Freedom is celebrated every year. But who was actually on the front line on April 12, 1945 to make freedom in Borger possible? Many people think of the Canadians, but the liberators of Borger were Polish soldiers. A story that is hardly known, but now gets the attention it deserves.
Today is the exhibition in the Good Herderkerk Trails of Hope. Odyssey of freedom Open. An exhibition that tells the forgotten history of the Polish troops. Under the leadership of General Stanislaw Maczek, the 1st Polish armored division fought its way through Europe, from Normandy to Belgium and eventually to deep in the Netherlands and therefore also to Borger.
“Many people know that Breda has been liberated by the Poles, but that also applies to Borger,” says Peter Krans of the 80 Years Borger Liberation Working Group.
Trails of Hope is part of a worldwide project of the Polish Institute for National Remembrance (IPN). Earlier the exhibition could be seen in the Houses of Parliament in London, the Maczek Memorial in Breda and in New York.
The exhibition, which was opened today by Mayor Jan Seton and Wojciech Kaczmarczyk of the Polish Institute for National Remembrance (IPN), takes visitors along eleven panels full of historical photos and stories. It not only shows the advance of the Polish troops, but also the serious circumstances in which they had to fight.
“This was a peat area,” says Krans. “The roads were marshy, the bridges narrow. The advance always stopped. It was really hard fighting here.”
Three Polish soldiers lost their lives in Borger-Odoorn. Boleslaw Laskowski died at Odoorn, Stanislaw Kowalczyk in Borger and Stanislaw Bieleniec in Buinen. In those villages a street and a monument are named after them, but their names do not say much.
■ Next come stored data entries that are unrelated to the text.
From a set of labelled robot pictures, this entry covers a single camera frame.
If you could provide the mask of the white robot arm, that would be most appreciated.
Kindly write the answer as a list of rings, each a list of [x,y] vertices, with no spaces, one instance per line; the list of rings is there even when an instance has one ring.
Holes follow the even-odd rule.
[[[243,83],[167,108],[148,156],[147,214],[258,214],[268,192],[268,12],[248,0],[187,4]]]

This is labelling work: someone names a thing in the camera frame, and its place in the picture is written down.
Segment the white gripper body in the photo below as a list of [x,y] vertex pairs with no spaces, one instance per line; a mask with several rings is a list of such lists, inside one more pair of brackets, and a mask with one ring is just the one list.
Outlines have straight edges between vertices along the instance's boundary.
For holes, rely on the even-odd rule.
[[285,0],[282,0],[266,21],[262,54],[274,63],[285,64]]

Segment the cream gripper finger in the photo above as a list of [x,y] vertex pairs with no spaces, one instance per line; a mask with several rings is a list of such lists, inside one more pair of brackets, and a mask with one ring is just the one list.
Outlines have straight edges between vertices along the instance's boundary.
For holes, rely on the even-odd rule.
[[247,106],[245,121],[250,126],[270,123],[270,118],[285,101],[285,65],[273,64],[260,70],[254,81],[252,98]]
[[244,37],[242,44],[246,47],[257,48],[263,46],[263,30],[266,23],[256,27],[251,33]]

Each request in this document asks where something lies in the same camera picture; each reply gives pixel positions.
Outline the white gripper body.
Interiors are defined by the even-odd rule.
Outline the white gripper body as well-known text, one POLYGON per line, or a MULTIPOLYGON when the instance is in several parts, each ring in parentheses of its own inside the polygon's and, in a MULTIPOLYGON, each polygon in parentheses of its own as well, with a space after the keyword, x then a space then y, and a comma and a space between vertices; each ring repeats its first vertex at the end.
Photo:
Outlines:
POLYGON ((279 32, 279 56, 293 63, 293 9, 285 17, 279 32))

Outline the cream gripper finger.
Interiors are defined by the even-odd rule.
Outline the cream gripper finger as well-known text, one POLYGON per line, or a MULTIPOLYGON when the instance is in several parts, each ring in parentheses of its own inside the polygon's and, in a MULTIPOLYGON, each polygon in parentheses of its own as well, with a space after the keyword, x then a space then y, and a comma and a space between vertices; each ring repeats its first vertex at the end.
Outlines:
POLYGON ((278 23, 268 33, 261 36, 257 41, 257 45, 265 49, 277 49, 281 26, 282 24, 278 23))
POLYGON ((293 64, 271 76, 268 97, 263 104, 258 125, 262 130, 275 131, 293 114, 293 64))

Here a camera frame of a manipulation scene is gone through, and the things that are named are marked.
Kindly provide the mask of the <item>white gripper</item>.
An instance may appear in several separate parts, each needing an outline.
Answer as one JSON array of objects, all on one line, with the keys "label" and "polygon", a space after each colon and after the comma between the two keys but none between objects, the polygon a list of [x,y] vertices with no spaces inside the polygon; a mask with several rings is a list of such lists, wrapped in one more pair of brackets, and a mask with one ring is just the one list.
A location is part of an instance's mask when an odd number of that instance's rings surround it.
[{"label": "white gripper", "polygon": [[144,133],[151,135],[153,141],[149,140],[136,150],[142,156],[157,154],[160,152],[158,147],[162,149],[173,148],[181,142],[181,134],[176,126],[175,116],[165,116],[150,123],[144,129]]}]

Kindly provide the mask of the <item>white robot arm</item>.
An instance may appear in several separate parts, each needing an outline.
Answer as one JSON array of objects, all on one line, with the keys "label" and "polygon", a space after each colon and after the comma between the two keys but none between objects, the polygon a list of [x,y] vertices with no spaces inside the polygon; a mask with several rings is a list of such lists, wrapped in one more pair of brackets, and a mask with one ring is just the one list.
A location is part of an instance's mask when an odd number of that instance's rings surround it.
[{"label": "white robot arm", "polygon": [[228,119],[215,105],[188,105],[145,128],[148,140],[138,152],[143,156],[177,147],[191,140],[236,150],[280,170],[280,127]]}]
It is not for nothing that the exhibition is called Trails of Hope. The Poles that fought here fought not only for the liberation of the Netherlands, but also with hope to see their own country free again. But that didn’t happen. While the Netherlands celebrated freedom, Poland remained under Soviet regime.
The message of the exhibition is clear: this history should not be forgotten. “Freedom is never obvious,” says Kaczmarczyk. “People have to learn from the past. How to live for freedom and not start a war again.”
The exhibition can be visited until 5 May 2025 in the Good Herderkerk in Borger.